(Data for this task begins)

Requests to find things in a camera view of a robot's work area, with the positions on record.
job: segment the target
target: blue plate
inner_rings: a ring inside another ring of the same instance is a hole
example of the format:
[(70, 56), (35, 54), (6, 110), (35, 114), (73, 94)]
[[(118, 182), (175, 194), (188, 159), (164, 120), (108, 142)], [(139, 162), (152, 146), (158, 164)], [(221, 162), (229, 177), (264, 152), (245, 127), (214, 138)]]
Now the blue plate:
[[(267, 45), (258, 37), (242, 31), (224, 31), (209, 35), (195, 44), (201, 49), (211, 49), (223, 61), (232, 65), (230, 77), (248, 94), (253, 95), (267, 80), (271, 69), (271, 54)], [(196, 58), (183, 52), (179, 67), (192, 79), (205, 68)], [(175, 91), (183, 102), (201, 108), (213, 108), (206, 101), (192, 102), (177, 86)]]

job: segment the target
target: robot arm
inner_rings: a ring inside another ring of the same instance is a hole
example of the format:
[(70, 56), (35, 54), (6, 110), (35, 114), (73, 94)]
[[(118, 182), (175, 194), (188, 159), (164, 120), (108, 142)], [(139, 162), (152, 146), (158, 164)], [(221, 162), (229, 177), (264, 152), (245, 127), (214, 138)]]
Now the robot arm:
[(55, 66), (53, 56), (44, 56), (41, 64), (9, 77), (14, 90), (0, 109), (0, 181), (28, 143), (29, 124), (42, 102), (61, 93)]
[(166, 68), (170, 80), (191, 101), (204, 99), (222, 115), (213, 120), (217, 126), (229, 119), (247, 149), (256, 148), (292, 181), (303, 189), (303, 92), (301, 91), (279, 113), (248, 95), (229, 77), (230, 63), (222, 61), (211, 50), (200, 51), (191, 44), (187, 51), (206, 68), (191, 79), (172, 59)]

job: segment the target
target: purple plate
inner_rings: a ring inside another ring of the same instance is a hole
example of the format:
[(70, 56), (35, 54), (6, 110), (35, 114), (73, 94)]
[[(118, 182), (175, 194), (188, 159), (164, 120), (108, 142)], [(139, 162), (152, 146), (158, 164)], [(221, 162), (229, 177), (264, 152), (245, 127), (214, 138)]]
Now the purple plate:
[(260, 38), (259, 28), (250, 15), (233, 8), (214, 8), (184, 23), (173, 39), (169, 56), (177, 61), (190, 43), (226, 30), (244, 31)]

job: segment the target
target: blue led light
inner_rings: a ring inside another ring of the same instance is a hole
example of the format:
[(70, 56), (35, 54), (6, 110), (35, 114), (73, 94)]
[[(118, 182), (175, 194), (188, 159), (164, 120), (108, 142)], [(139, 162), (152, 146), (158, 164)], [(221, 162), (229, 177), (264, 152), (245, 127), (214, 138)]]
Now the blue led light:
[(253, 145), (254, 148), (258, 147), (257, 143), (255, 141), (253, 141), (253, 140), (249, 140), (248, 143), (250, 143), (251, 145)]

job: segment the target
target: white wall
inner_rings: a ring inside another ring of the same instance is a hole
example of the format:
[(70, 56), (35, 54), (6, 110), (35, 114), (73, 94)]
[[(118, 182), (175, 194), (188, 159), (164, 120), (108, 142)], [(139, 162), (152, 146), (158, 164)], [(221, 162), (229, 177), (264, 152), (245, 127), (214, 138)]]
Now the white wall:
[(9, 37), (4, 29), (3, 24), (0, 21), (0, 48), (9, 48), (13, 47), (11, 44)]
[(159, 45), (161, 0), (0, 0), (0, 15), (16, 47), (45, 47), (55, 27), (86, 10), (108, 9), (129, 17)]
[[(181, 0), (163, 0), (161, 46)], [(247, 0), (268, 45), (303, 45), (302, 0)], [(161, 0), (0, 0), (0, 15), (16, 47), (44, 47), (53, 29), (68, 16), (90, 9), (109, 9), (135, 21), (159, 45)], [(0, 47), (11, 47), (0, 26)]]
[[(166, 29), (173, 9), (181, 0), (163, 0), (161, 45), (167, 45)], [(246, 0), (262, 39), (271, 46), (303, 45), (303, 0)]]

(Data for this task ends)

Every entry should be output exactly as written, please.

Requests to find things in a camera view of a robot's work area, with the positions on record.
job: segment the target
target: blue plate
inner_rings: a ring inside another ring of the same instance is a hole
example of the format:
[(70, 56), (35, 54), (6, 110), (35, 114), (73, 94)]
[[(118, 182), (175, 194), (188, 159), (164, 120), (108, 142)], [(139, 162), (152, 146), (158, 164)], [(221, 162), (229, 177), (264, 152), (245, 127), (214, 138)]]
Now the blue plate:
[[(267, 45), (258, 37), (242, 31), (224, 31), (209, 35), (195, 44), (201, 49), (211, 49), (223, 61), (232, 65), (230, 77), (248, 94), (253, 95), (267, 80), (271, 69), (271, 54)], [(196, 58), (183, 52), (179, 67), (192, 79), (205, 68)], [(175, 91), (183, 102), (201, 108), (213, 108), (206, 101), (192, 102), (177, 86)]]

job: segment the target
target: robot arm
inner_rings: a ring inside another ring of the same instance is a hole
example of the format:
[(70, 56), (35, 54), (6, 110), (35, 114), (73, 94)]
[[(118, 182), (175, 194), (188, 159), (164, 120), (108, 142)], [(139, 162), (152, 146), (158, 164)], [(221, 162), (229, 177), (264, 152), (245, 127), (214, 138)]]
Now the robot arm:
[(55, 66), (53, 56), (44, 56), (41, 64), (9, 77), (14, 90), (0, 109), (0, 181), (28, 143), (29, 124), (42, 102), (61, 93)]
[(166, 68), (170, 80), (191, 101), (204, 99), (222, 115), (213, 120), (217, 126), (229, 119), (247, 149), (256, 148), (292, 181), (303, 189), (303, 92), (301, 91), (279, 113), (248, 95), (229, 77), (230, 63), (222, 61), (211, 50), (200, 51), (191, 44), (187, 51), (206, 68), (191, 79), (172, 59)]

job: segment the target
target: purple plate
inner_rings: a ring inside another ring of the same instance is a hole
example of the format:
[(70, 56), (35, 54), (6, 110), (35, 114), (73, 94)]
[[(118, 182), (175, 194), (188, 159), (164, 120), (108, 142)], [(139, 162), (152, 146), (158, 164)], [(221, 162), (229, 177), (264, 152), (245, 127), (214, 138)]]
Now the purple plate:
[(260, 38), (259, 28), (250, 15), (233, 8), (214, 8), (184, 23), (173, 39), (169, 56), (177, 61), (190, 43), (226, 30), (244, 31)]

job: segment the target
target: blue led light
inner_rings: a ring inside another ring of the same instance is a hole
example of the format:
[(70, 56), (35, 54), (6, 110), (35, 114), (73, 94)]
[[(118, 182), (175, 194), (188, 159), (164, 120), (108, 142)], [(139, 162), (152, 146), (158, 164)], [(221, 162), (229, 177), (264, 152), (245, 127), (214, 138)]]
Now the blue led light:
[(253, 145), (254, 148), (258, 147), (257, 143), (255, 141), (253, 141), (253, 140), (249, 140), (248, 143), (250, 143), (251, 145)]

job: segment the target
target: white wall
inner_rings: a ring inside another ring of the same instance is a hole
example of the format:
[(70, 56), (35, 54), (6, 110), (35, 114), (73, 94)]
[[(118, 182), (175, 194), (188, 159), (164, 120), (108, 142)], [(139, 162), (152, 146), (158, 164)], [(221, 162), (229, 177), (264, 152), (245, 127), (214, 138)]]
Now the white wall:
[(9, 37), (4, 29), (3, 24), (0, 21), (0, 48), (9, 48), (13, 47), (11, 44)]
[(159, 45), (161, 0), (0, 0), (0, 15), (16, 47), (45, 47), (55, 27), (86, 10), (108, 9), (129, 17)]
[[(181, 0), (163, 0), (161, 46)], [(247, 0), (268, 45), (303, 45), (302, 0)], [(161, 0), (0, 0), (0, 15), (16, 47), (44, 47), (53, 29), (68, 16), (90, 9), (109, 9), (135, 21), (159, 45)], [(0, 47), (11, 47), (0, 26)]]
[[(166, 29), (173, 9), (181, 0), (163, 0), (161, 45), (167, 45)], [(246, 0), (262, 39), (271, 46), (303, 45), (303, 0)]]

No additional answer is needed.